Send images, audio, video, and documents to models, and receive binary content from tools.
Vibes supports four input modalities - images, audio, video, and documents - through a set of message helper functions. Each helper wraps the raw binary or URL data into a UserModelMessage that the agent loop passes directly to the model. On the output side, tools can return BinaryContent (raw bytes with a MIME type) that flows back to the model as part of the conversation.
import { imageMessage, audioMessage, fileMessage } from "jsr:@vibesjs/sdk";
The image parameter accepts a URL string, a base64-encoded string, or raw bytes. The optional text parameter adds a text prompt alongside the image. mediaType is optional — when omitted, no MIME type hint is sent and the provider infers the format from the content.
import { imageMessage } from "jsr:@vibesjs/sdk";const msg = imageMessage( "https://example.com/photo.jpg", "Describe what you see in this image.");
When passing a base64 string, include only the encoded payload - not the data:image/jpeg;base64, prefix. Vibes sends the data part directly to the model provider.
Unlike imageMessage, the mediaType argument is required for audio - the runtime has no way to infer the codec from raw bytes.
import { audioMessage } from "jsr:@vibesjs/sdk";const audioBytes = fs.readFileSync("./recording.mp3");const base64Audio = audioBytes.toString("base64");const msg = audioMessage(base64Audio, "audio/mpeg", "Transcribe this recording.");
Audio modality support depends on the model provider.
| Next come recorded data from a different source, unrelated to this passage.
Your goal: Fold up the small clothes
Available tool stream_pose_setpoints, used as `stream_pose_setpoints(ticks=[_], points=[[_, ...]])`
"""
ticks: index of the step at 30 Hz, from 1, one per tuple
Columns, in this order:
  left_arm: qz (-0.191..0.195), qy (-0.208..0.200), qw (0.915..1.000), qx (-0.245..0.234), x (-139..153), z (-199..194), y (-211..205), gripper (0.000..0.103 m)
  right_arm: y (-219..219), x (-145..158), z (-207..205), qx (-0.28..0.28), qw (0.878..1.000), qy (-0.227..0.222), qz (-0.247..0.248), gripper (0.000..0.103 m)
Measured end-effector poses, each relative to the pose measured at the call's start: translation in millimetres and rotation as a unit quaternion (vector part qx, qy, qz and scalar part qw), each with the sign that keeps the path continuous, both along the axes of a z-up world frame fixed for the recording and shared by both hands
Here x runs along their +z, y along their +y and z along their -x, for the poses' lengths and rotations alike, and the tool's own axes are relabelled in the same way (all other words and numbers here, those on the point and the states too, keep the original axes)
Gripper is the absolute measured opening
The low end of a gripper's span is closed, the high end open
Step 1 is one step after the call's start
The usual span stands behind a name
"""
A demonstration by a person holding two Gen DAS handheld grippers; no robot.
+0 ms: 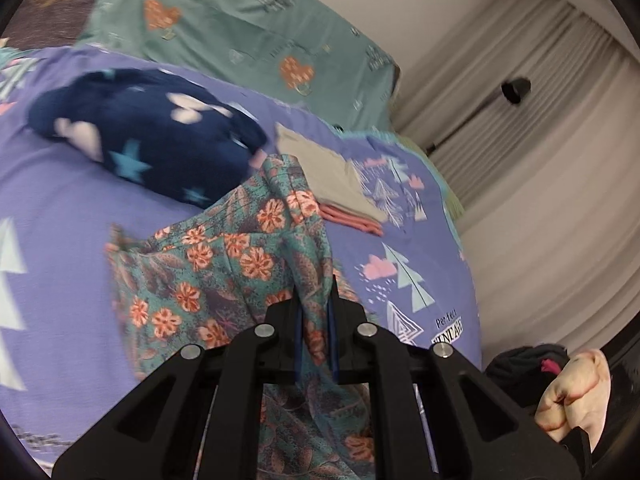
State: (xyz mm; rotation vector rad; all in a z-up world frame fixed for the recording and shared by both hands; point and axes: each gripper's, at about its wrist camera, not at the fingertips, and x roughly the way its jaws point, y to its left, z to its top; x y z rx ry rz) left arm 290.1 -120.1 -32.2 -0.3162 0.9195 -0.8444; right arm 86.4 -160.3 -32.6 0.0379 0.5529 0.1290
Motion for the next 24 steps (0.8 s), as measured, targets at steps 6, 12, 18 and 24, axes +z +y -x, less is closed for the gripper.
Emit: stream_pose_setpoints(ticks=[6,12,18,24], points=[[-0.048,-0.004,0.9977,-0.048,-22,6,-85,0.009,-75,-21,12,-0.044,0.996,0.031,-0.072,0.004],[-0.131,-0.007,0.9878,-0.084,-60,14,-151,0.010,-138,-56,25,-0.086,0.981,0.071,-0.156,0.004],[-0.173,-0.037,0.9791,-0.099,-68,24,-173,0.032,-165,-85,31,-0.094,0.966,0.113,-0.214,0.004],[-0.170,-0.140,0.9717,-0.086,-6,62,-144,0.064,-179,-95,36,-0.087,0.954,0.125,-0.258,0.008]])
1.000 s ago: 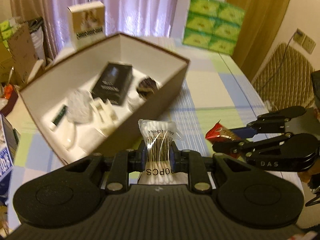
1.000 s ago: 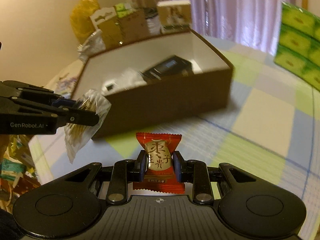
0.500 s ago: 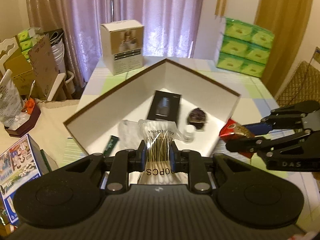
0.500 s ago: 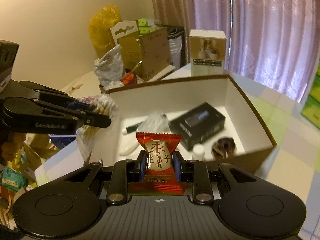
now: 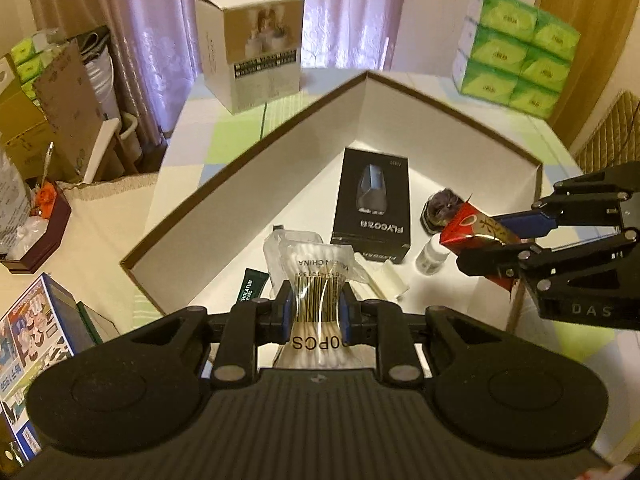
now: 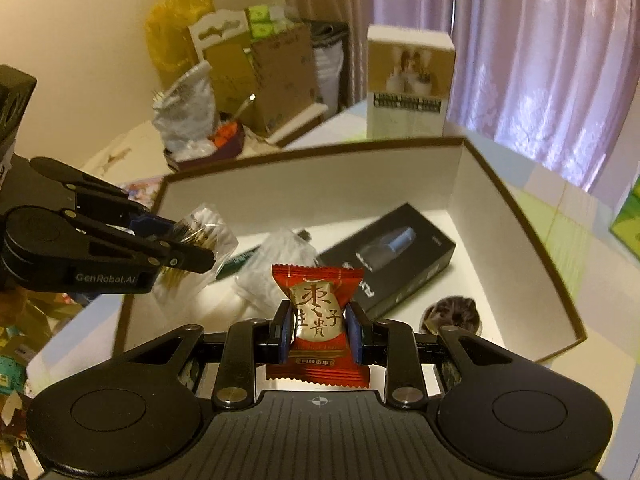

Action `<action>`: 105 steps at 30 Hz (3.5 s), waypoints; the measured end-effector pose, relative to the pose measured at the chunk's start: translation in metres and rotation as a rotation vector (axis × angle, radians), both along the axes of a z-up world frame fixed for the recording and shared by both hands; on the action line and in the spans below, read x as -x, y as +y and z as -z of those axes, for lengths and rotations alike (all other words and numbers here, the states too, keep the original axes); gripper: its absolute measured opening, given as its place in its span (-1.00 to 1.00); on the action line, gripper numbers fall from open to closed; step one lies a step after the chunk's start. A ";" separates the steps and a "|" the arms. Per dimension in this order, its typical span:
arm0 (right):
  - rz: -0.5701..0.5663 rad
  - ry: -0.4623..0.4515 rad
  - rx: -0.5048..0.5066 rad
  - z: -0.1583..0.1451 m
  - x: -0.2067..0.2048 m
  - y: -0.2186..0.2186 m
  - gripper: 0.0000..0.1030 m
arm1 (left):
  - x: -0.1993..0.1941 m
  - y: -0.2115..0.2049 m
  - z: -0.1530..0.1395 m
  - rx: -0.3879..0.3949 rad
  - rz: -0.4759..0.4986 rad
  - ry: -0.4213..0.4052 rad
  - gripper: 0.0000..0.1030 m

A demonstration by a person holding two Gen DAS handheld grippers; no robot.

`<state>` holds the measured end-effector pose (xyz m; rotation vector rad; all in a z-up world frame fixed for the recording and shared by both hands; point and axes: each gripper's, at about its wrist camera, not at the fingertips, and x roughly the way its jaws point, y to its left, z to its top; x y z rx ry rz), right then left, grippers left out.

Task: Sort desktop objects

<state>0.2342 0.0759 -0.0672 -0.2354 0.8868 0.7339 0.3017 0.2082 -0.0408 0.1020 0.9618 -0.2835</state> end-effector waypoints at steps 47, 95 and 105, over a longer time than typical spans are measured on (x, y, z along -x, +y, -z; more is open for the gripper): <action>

Check your provider’s documentation to confirm which audio formats and codecs are accepted before sending audio messages.
Video follows the same shape as audio: use fileMessage with a video/* MIME type. Provider support varies.
import { fileMessage } from "jsr:@vibesjs/sdk";const videoBytes = fs.readFileSync("./clip.mp4");const base64Video = videoBytes.toString("base64");const msg = fileMessage(base64Video, "video/mp4", "Describe the action in this clip.");
Video support is experimental for most providers. Verify that your chosen model accepts video/mp4 (or the specific video/* MIME type) before sending video in production.
When a provider has already stored a file server-side (for example, via the Anthropic Files API), you reference it with an UploadedFile object rather than re-uploading the bytes.
import type { UploadedFile } from "jsr:@vibesjs/sdk";const file: UploadedFile = { type: "uploaded_file", // underscore - not a hyphen fileId: "file_abc123", mimeType: "application/pdf", filename: "contract.pdf",};
The type discriminant is "uploaded_file" with an underscore. Using "uploaded-file" (hyphen) will fail the type check and the provider will reject the request.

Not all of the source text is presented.